10 Shows Like 'The Great' to Watch Next

Whether you're looking for more irreverent historical comedies, women-led period dramas about power, or shows with sharp comedic sentiments, this list will have something great for you.
by Annie Lyons — 

Elle Fanning in 'The Great'


The Great isn't your typical period piece. 

The Hulu original show stars Elle Fanning as Catherine the Great, the real-life figure who became the longest-reigning female ruler in Russian history after initially rising to power by overthrowing her husband, Emperor Peter the III (Nicholas Hoult). But rather than give a strait-laced account, The Great gleefully plays fast and loose with the facts as it casts a modern lens toward Catherine's quest for power.

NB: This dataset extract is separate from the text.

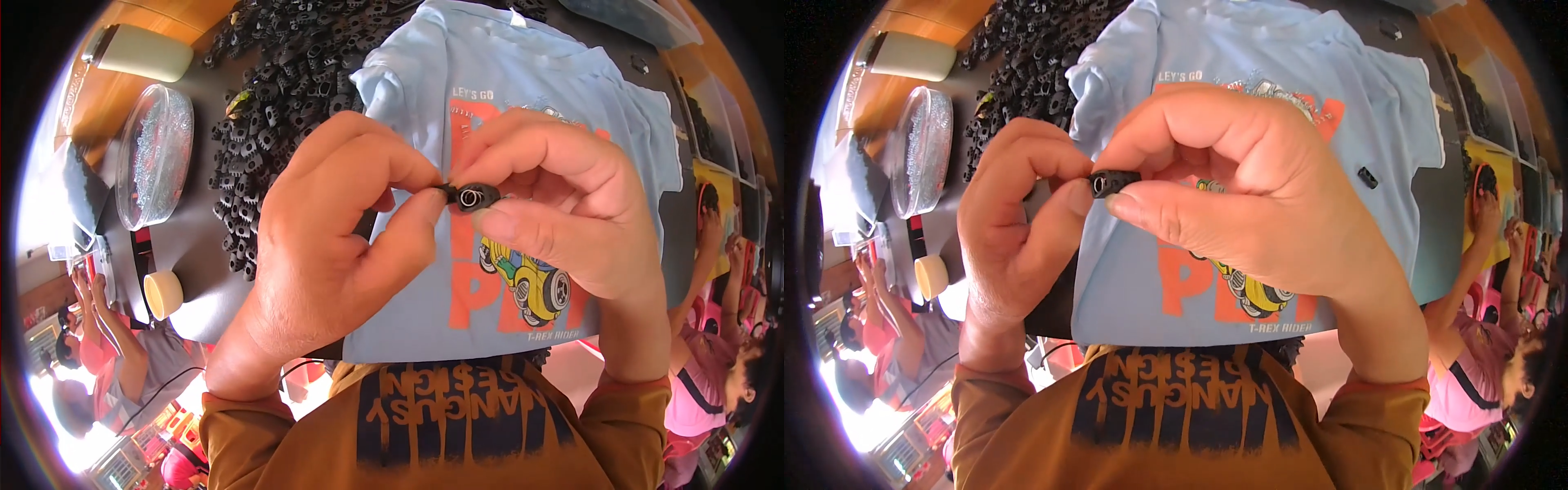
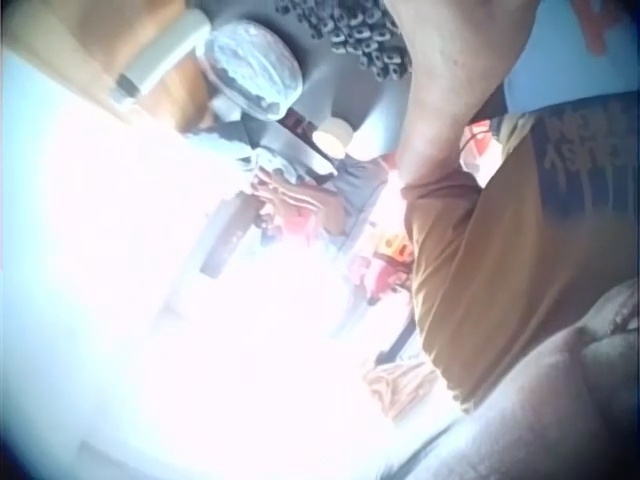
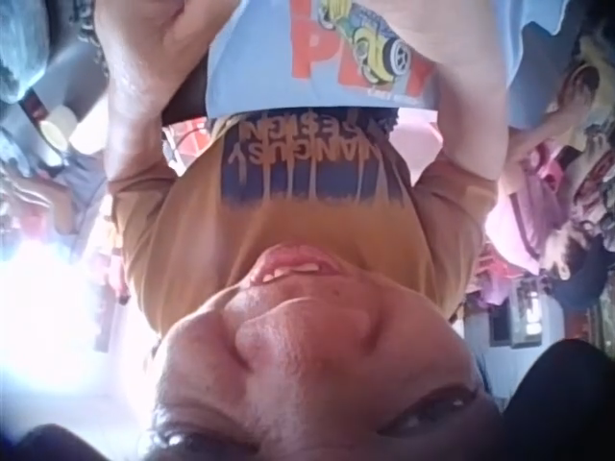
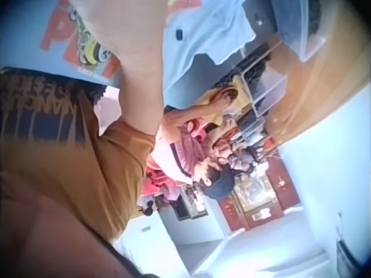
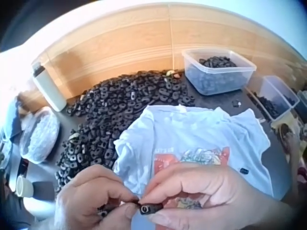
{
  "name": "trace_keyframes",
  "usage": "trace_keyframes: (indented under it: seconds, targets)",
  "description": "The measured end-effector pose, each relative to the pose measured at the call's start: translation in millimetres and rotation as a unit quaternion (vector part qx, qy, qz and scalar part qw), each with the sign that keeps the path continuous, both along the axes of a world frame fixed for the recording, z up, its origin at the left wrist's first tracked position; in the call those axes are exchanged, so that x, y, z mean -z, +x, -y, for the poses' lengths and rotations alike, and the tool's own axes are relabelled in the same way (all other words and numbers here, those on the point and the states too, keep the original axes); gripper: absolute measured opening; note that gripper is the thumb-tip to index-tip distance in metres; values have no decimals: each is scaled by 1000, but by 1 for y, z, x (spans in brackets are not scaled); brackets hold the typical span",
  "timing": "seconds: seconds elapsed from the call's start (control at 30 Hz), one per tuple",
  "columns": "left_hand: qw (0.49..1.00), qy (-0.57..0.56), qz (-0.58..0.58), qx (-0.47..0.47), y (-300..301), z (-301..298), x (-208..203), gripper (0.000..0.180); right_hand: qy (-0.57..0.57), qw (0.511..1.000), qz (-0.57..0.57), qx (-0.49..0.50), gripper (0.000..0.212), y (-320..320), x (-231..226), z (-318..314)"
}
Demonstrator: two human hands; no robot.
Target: Assembling plastic cord locks by manually inserting springs and toggles into the housing.
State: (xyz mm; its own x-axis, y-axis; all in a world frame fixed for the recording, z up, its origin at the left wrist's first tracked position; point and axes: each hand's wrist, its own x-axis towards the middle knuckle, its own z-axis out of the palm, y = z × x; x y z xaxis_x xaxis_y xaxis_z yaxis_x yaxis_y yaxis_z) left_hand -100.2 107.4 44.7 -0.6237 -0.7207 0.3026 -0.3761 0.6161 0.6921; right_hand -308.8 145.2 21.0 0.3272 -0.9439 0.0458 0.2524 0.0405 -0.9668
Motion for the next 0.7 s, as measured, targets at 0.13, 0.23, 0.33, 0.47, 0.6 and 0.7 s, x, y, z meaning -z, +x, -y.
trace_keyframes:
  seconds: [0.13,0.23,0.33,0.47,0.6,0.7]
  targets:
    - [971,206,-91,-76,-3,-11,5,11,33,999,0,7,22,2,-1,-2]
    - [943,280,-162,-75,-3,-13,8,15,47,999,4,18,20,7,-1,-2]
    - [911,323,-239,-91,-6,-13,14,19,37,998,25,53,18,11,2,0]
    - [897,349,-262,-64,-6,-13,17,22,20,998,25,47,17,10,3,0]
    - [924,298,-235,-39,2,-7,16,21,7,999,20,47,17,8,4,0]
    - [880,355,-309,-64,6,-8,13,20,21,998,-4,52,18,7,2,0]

It's even titled onscreen as The Great: An Occasionally True Story, which the second season updates to The Great: An Almost Entirely Untrue Story

Created by The Favourite co-writer Tony McNamara, the show has punchy dialogue and a sharp satirical edge. Its singular tone blends dark comedy and a raunchy sense of humor with intense drama. The ruthless and bickering royals (especially Peter) can be absurd, but they're also grounded in very human emotions. The Great's unique tone resonated with critics, and it currently has a Metascore of 77. The show has also received six Emmy nominations between its first two seasons, including nominations for Fanning's and Hoult's performances. 

The historical comedy begins with Catherine's arrival to 18th century Russia and marriage to Peter. She initially dreams of a fairy-tale prince but has a rude awakening after discovering that Peter, though charismatic, is immature, ignorant, and violent. Idealist Catherine wants to introduce Enlightenment ideas to the royal court and soon assembles a motley crew to plan a coup. However, Catherine and Peter realize they have more complicated emotions for one another than their initial strife, which the second season explores further. Don't worry, the third season's already been confirmed. Huzzah! 

If you're stuck on picking what to watch after The Great, Metacritic has got you covered. Whether you're looking for more irreverent historical comedies, women-led period dramas about power, or shows with sharp comedic sentiments, this list will have something great for you. 

Here, Metacritic highlights 10 shows like The Great to watch next. 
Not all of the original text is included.